Breaking Into Language in a New Modality: The Role of Input and Individual Differences in Recognising Signs

Autor/a: HOFWEBER, Julia Elisabeth; AUMONIER, Lizzy; JANKE, Vikki; GULLBERG, Marianne; MARSHALL, Chloe
Año: 2022
Editorial: Frontiers in Psychology, 18
Tipo de código: Copyright
Soporte: Digital


Educación » Aspectos psicológicos y cognitivos


A key challenge when learning language in naturalistic circumstances is to extract linguistic information from a continuous stream of speech. This study investigates the predictors of such implicit learning among adults exposed to a new language in a new modality (a sign language). Sign-naïve participants (N = 93; British English speakers) were shown a 4-min weather forecast in Swedish Sign Language. Subsequently, we tested their ability to recognise 22 target sign forms that had been viewed in the forecast, amongst 44 distractor signs that had not been viewed. The target items differed in their occurrence frequency in the forecast and in their degree of iconicity.

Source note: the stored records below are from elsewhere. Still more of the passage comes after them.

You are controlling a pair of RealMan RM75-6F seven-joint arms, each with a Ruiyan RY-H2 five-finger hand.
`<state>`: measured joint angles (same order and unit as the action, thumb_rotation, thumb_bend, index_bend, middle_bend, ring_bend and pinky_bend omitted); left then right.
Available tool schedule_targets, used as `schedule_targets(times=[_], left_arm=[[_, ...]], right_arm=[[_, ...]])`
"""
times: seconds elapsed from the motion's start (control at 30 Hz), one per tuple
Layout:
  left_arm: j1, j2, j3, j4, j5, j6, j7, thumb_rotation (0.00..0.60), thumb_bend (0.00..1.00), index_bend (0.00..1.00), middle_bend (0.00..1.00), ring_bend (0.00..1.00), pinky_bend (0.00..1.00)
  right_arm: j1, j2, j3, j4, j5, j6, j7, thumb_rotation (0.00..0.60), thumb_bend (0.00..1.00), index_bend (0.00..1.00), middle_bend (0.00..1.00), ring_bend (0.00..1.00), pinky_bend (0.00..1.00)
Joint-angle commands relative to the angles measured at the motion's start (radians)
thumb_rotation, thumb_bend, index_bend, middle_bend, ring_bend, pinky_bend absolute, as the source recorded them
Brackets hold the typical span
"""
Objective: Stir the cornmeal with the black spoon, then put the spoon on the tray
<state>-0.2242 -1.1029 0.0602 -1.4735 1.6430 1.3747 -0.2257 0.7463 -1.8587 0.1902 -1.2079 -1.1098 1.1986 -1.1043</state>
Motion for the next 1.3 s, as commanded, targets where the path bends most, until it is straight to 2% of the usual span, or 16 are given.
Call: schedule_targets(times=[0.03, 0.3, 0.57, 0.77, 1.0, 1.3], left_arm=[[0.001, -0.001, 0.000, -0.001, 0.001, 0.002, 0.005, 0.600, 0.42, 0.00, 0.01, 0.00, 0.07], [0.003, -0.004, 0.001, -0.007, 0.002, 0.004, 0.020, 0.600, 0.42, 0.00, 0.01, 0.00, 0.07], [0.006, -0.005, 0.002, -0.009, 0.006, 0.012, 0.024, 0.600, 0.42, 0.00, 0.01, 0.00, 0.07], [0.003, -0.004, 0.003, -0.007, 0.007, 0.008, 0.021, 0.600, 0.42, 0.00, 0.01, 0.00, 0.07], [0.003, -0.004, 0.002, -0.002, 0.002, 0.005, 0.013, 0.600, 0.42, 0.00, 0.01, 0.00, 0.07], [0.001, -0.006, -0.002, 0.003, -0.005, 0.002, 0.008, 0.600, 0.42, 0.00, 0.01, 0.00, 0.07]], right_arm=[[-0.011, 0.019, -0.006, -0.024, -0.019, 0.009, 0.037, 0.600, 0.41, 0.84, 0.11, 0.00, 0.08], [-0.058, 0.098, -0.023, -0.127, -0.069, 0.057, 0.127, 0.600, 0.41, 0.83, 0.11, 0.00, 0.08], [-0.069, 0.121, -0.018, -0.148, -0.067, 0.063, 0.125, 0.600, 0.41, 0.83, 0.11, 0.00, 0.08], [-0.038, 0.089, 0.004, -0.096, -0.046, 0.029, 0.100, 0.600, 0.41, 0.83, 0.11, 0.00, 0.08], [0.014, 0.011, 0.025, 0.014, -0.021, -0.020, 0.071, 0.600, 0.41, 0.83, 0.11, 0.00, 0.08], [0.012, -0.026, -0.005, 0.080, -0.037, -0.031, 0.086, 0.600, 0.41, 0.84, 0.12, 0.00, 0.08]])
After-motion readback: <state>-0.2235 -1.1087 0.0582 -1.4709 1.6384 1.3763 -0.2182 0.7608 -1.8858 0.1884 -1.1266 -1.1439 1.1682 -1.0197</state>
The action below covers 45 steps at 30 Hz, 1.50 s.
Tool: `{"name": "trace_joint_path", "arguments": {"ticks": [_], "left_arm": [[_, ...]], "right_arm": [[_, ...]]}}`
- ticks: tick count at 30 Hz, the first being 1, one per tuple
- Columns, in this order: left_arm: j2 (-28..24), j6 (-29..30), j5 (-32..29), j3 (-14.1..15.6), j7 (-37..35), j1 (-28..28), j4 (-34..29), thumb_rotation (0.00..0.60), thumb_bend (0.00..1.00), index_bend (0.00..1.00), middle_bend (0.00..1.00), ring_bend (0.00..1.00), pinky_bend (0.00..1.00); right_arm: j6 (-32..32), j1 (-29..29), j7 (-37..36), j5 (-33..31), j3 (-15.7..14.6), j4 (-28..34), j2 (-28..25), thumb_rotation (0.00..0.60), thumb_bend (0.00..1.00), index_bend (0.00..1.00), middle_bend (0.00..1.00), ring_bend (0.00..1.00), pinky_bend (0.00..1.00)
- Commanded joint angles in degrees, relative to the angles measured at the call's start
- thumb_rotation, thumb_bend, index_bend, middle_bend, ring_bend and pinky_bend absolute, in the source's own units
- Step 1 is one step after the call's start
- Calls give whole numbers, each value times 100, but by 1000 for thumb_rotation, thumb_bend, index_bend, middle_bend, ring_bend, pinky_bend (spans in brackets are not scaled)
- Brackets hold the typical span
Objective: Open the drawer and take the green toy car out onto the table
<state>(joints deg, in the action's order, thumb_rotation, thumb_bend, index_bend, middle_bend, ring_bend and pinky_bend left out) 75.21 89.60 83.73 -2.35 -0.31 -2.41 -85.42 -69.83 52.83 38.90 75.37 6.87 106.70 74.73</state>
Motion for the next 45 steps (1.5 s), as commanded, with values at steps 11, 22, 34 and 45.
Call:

The results revealed that both frequency and iconicity facilitated recognition of target signs cumulatively. The adult mechanism for language learning thus operates similarly on sign and spoken languages as regards frequency, but also exploits modality-salient properties, for example iconicity for sign languages. Individual differences in cognitive skills and language learning background did not predict recognition. The properties of the input thus influenced adults’ language learning abilities at first exposure more than individual differences.